Morrison also complicates our understanding of her characters by exploring their roots in the rural South and the midwestern cities from which they came. All her principal characters are scarred or haunted by their pasts—often by the racism and violence that are the heritage of slavery. As mentioned above, Dorcas and Alice lost their closest relatives in the East St. Louis race riots of 1917. Also, the ancestors of Violet and Joe are presented in an intricately interwoven series of flashbacks set in fictional Vesper County, Virginia. Violet is left to endure the memories of her father abandoning his family when she was a young girl, of her family being evicted from their home by whites when she was twelve, and of her mother, Rose Dear, committing suicide by throwing herself down a well when Violet was sixteen. Joe, also an orphan, is haunted by the memory of his search for his mother, Wild, a feral woman who lived in the woods of Vesper County. Although he learned how to stalk from tracking expert Hunter’s Hunter, Joe was never able to catch a glimpse of his mother.
Joe, Violet, and several other major characters are thus involved in a search for self that involves working out the family patterns that haunt them. They feel compelled to discover who their true ancestors were, to meet or understand them, and ultimately to find other people who will fill the gaps left by the relatives they have, in one way or another, lost. Morrison thus provides yet another way of understanding her characters by showing how they fit into the others’ patterns of need. For example, through her mother’s suicide Violet lost both her mother and her desire to be a mother, yet she comes to find in Alice and Dorcas the images of the caring maternal figure and the beautiful young daughter that she longs to have in her life. Similar patterns can be discerned in the actions of most of the major characters.
Since Morrison begins Jazz by celebrating the excitement and permissiveness of the City, it is ironic that those of her characters who eventually find themselves do so by rejecting such City values. Early in the novel, Alice Manfred is a spokesperson for old-fashioned values whose censorious perspective on the City’s “lowdown” ways seems slightly prudish. Her critical perspective gains power as she generously takes Violet (the violator of her niece Dorcas’ funeral) under her wing and helps Violet regain an old-fashioned but stabilizing sense of herself. Thus when Violet is asked late in the novel why she disrupted Dorcas’ funeral, she replies, “Lost the lady”—she had lost the civilized side of herself. Also toward the end of the novel, Joe and Violet move closer to each other by embracing a quiet domestic existence that owes little of its bliss to the City’s blandishments. Even Felice, the teenage best friend of Dorcas who shared her appetite for the City’s frenzied nightlife, seems to be finding the “happiness” that her name denotes by gradually accepting a cozy role as Joe and Violet’s surrogate daughter.
Another irony that emerges in the final chapters of Jazz is that as Morrison’s main characters become more stable, the narrator seems to become emotionally unhinged.
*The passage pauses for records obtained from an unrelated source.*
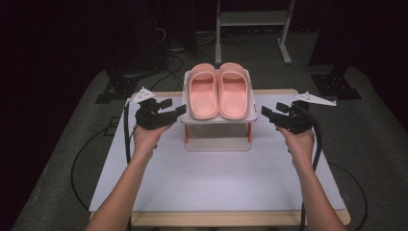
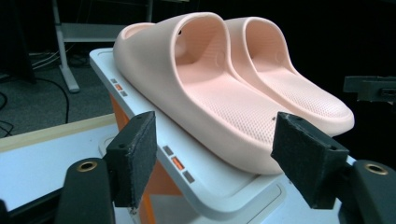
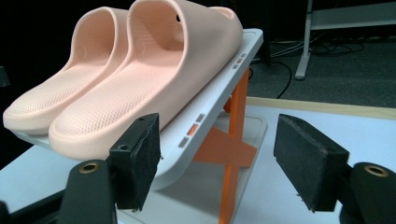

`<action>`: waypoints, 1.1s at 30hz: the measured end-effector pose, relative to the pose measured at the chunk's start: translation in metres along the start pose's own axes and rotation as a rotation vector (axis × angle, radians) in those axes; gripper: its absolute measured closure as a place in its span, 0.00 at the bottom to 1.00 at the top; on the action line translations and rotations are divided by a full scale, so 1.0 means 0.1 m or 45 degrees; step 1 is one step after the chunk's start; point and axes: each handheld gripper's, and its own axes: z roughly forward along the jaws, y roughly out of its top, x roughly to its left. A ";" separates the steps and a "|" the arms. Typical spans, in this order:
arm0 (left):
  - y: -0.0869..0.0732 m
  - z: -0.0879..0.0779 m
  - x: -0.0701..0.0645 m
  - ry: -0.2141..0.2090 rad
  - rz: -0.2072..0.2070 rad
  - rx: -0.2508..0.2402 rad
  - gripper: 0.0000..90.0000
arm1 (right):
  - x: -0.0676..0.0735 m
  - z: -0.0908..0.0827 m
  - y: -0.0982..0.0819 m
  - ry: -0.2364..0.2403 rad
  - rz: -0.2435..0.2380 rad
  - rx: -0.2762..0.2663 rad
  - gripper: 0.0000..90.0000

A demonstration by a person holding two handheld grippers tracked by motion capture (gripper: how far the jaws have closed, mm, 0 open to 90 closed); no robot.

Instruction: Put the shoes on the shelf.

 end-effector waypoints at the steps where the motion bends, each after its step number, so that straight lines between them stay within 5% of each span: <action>1: -0.01 -0.01 0.00 -0.002 0.002 -0.001 0.33 | -0.01 -0.01 -0.02 -0.003 -0.005 -0.003 0.35; 33: -0.36 -0.17 0.01 0.014 0.013 0.012 0.21 | -0.25 -0.31 -0.45 -0.054 0.019 -0.011 0.29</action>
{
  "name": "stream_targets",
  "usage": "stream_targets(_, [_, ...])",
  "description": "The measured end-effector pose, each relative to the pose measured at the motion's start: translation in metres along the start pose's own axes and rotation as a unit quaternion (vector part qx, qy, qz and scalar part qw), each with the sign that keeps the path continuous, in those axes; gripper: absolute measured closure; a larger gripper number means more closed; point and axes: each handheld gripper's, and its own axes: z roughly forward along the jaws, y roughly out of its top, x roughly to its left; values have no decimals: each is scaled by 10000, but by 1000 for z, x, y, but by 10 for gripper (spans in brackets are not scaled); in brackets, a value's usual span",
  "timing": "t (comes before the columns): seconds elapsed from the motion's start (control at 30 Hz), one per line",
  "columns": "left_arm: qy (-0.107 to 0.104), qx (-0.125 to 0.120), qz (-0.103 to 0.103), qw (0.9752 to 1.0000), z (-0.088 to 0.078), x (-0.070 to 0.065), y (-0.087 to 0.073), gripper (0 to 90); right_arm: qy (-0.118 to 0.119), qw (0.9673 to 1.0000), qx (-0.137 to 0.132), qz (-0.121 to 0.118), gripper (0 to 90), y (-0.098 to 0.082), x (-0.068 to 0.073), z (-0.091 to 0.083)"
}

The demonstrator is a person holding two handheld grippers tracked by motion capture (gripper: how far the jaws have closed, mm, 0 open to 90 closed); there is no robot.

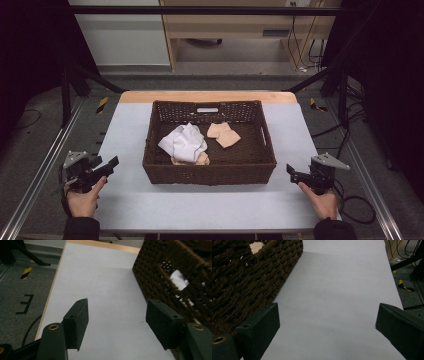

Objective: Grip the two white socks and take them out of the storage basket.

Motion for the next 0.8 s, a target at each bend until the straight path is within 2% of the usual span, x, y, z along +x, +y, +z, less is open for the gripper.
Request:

At the beginning of the last chapter, she declares that her love for the City has obscured her understanding of her characters: “I missed the people altogether.” In the narrator’s view, the characters have seized their lives so powerfully that they have taken over the novel: “They knew how little I could be counted on; how poorly, how shabbily my know-it-all self covered helplessness.…Sometimes they even felt sorry for me and just thinking about their pity I want to die.”
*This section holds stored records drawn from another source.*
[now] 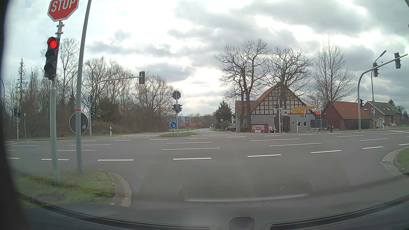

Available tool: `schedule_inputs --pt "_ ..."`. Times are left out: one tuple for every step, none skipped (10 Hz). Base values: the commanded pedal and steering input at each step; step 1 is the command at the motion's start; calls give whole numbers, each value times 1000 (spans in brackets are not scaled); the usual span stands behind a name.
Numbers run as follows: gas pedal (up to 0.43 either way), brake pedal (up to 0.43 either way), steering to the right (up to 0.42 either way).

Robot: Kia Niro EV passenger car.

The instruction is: Follow the waypoints while adhering to traffic rules and regulations

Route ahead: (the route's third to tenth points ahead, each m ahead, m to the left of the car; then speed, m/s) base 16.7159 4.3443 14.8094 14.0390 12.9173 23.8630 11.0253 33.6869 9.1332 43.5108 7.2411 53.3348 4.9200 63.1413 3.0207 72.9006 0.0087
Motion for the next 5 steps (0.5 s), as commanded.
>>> schedule_inputs --pt "0 226 -2" --pt "0 232 -2" --pt "0 232 -2" --pt "0 232 -2" --pt "0 226 -2"
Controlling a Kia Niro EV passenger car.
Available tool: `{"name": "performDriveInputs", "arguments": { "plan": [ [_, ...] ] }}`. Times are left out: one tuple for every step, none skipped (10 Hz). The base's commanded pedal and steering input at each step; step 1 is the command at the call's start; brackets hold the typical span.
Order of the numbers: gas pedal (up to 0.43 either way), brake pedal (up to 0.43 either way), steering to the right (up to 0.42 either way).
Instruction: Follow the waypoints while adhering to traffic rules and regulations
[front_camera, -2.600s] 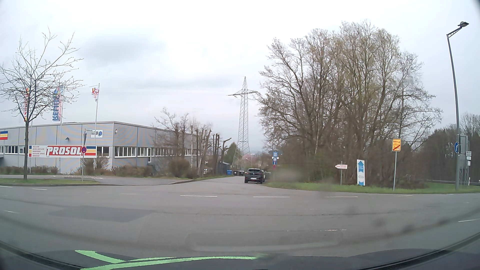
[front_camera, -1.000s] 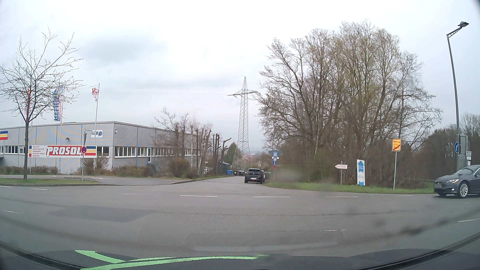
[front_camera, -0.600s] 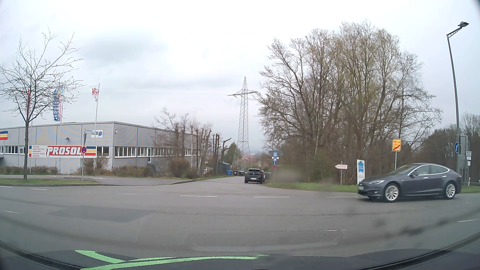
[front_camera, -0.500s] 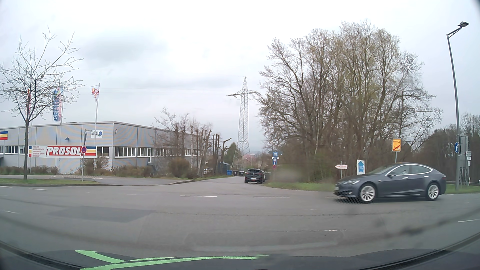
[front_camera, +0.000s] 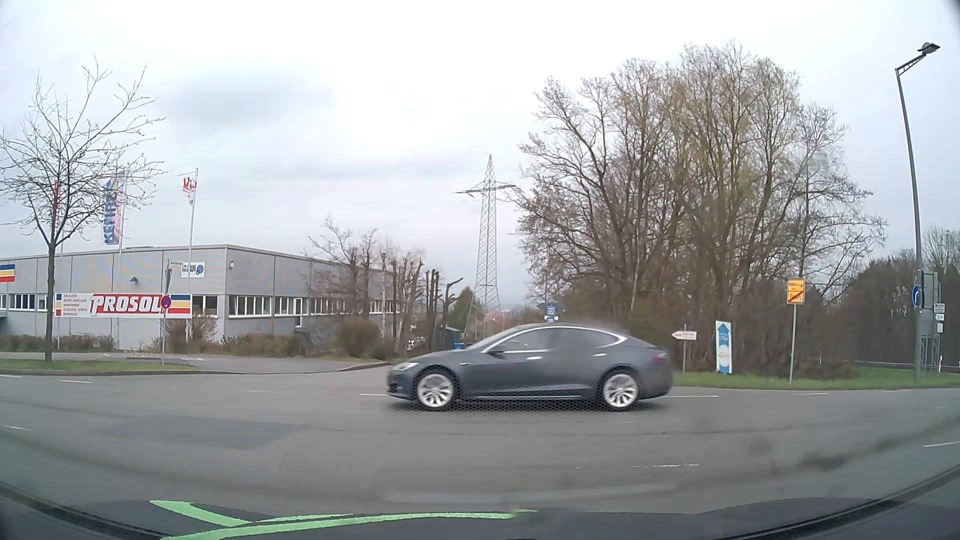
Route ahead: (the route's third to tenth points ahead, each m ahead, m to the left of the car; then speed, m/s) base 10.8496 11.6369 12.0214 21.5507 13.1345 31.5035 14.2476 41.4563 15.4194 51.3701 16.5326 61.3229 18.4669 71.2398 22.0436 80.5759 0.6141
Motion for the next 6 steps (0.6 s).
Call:
{"name": "performDriveInputs", "arguments": {
  "plan": [
    [0.087,0.0,-0.018],
    [0.087,0.0,-0.024],
    [0.098,0.0,-0.031],
    [0.0,0.0,-0.036],
    [0.0,0.0,-0.036],
    [0.0,0.0,-0.037]
  ]
}}
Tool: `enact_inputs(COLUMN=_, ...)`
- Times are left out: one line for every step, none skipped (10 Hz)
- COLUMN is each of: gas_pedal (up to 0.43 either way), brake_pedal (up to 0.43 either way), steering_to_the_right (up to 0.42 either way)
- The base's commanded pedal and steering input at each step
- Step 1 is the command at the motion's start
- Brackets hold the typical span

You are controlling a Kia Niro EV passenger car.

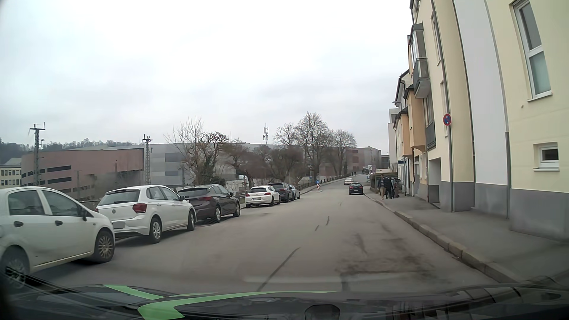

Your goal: Follow the waypoints while adhering to traffic rules and regulations

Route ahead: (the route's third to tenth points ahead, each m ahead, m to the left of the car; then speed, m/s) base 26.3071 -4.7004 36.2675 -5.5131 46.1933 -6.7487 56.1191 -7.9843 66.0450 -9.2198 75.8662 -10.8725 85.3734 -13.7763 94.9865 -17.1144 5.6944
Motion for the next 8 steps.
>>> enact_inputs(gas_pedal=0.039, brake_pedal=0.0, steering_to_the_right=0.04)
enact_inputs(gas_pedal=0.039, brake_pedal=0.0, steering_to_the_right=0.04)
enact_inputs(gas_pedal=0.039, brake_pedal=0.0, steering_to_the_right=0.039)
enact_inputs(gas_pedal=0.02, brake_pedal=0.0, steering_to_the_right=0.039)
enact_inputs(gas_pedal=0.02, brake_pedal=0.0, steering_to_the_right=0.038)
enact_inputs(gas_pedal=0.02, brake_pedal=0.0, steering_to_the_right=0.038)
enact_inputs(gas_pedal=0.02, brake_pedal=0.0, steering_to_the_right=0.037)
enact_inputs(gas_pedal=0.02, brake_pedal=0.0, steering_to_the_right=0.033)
The narrator’s strange outburst is Morrison’s way of dramatizing her realization that the fateful ending she had foreshadowed at the beginning of the novel no longer fits the way that her characters have evolved. Early in the novel, the narrator had indicated that the arrival of Felice at the home of Joe and Violet would lead to a reprise of the shooting of Dorcas, though “what turned out different was who shot whom.” By the end of the novel, however, the characters have outgrown the need for such violence. Curiously, rather than excising the earlier foreshadowing passage, Morrison chooses to leave it in and to dramatize the feelings of anxious inadequacy that this narrative dissonance brings up in the narrator. To some readers, these choices might seem to display an irritatingly self-conscious emphasis on the writing process. Seen in another way, however, Morrison is providing the narrator with the same opportunity that the characters have enjoyed: the chance to realize her mistakes and to renew and reinvent herself on a stronger footing.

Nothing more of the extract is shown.